Further requirements for the application can be found here.
This two year (four semester) programme offers:
As the focus of the M.A. NTS programme is on anglophone literatures and cultures and on varieties of English, students will mainly be based in the English Department. Our staff possess a broad range of specialisations, ranging from Shakespeare to Bollywood and from Adam Smith to Zadie Smith. Linguistic research foci range from sociolinguistics, corpus linguistics to phonetics and pragmatics. Current research projects include Mobile outer circle speakers’ attitudes towards different varieties of English, Standardisation processes in Nigerian English, The Language of English Pop and Rock Music, Translocality in the anglophone Caribbean, or the global spread of Jamaican Creole. This variety is reflected in our teaching and in the wide range of topics available for students' own research choices. Our MA NTS students form a friendly and lively community that is characteristically shaped by the diversity of students' cultural backgrounds. The high proportion of international applications we receive every year from outside Europe reflects this diversity. Inclusiveness and pluralism are at the heart of this MA programme which is why we especially like to welcome international students to Münster.
Interdisciplinary components can be chosen from a number of related fields and departments, such as other literatures and languages, history, or social anthropology. Beyond our established partnerships, our students have also taken classes in fields like sociology and political science.
The various options for individual choice and specialisation enable students to develop precisely tailored academic and professional profiles in preparation for national and international careers in both academic and non-academic sectors.

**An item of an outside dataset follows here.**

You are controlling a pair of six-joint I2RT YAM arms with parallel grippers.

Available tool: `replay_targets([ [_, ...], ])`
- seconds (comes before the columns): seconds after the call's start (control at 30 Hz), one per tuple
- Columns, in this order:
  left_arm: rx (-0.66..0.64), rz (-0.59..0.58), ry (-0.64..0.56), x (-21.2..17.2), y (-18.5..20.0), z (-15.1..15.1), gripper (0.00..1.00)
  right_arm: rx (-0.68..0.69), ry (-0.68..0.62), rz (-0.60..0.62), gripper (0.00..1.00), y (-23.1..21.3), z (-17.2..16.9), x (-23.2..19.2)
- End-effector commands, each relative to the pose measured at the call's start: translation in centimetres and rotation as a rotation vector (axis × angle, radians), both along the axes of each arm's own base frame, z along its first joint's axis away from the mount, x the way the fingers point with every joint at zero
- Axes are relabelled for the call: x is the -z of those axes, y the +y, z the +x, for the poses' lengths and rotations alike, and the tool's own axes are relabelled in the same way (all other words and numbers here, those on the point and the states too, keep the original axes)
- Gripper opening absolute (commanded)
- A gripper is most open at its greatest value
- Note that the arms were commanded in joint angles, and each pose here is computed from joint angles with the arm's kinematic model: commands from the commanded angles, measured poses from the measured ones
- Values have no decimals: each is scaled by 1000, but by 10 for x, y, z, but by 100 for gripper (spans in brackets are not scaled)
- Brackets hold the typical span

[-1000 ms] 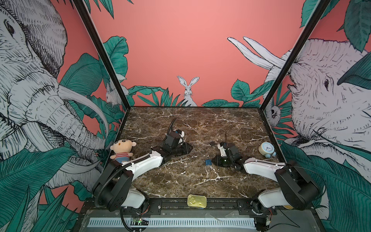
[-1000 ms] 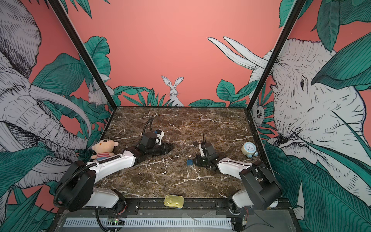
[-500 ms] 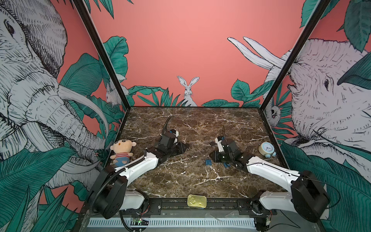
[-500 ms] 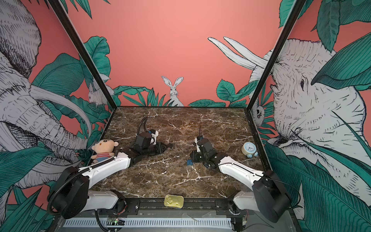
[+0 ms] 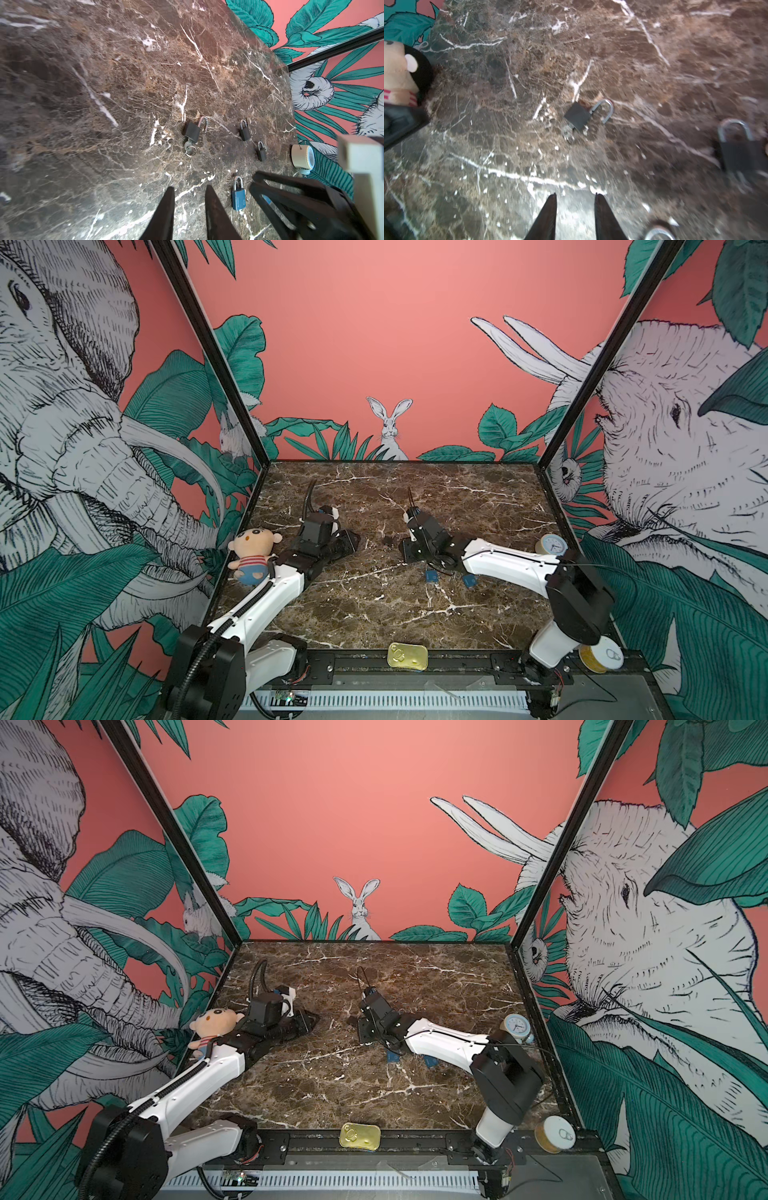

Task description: Lock with the key

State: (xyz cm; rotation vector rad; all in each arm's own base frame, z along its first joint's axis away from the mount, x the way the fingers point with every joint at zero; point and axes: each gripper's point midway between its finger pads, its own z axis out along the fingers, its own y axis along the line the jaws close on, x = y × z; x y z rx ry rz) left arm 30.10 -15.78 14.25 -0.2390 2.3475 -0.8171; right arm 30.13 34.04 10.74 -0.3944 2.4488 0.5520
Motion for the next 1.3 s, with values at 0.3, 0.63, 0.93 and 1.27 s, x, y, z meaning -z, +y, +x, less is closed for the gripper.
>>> replay_targets([
  [0.3, -12, 7, 6, -1, 19, -11, 31, 89, 5, -33, 37, 27, 26, 23],
  [0.63, -11, -26, 11, -1, 23, -9, 31, 172, -9, -76, 46, 35, 43, 32],
  [0.93, -11, -34, -11, -7, 26, -12, 32, 207, 31, -157, 51, 41, 52, 55],
  [1.27, -12, -66, -1, 0, 26, -15, 32, 243, 68, -222, 50, 41, 57, 78],
])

Preparation for academic careers (e.g. via PhD study) is facilitated through this Master programme’s strong orientation towards research, as well as towards recent disciplinary and theoretical developments.
Preparation for non-academic careers is facilitated through the programme’s emphasis on international perspectives and on transferable skills. Students are trained not only in self-organised independent work, but also in team work and group projects. They develop their media competence and possess advanced English-language skills in oral and written communication. A compulsory module "Work experience" is also part of this programme.
Potential fields of employment for our M.A. graduates include academic institutions, media and publishing, advertising and public relations, museums, festival organisation, consulting, national and international organisations dealing with migration, language policy or international cultural relations, as well as multinational private businesses in various sectors.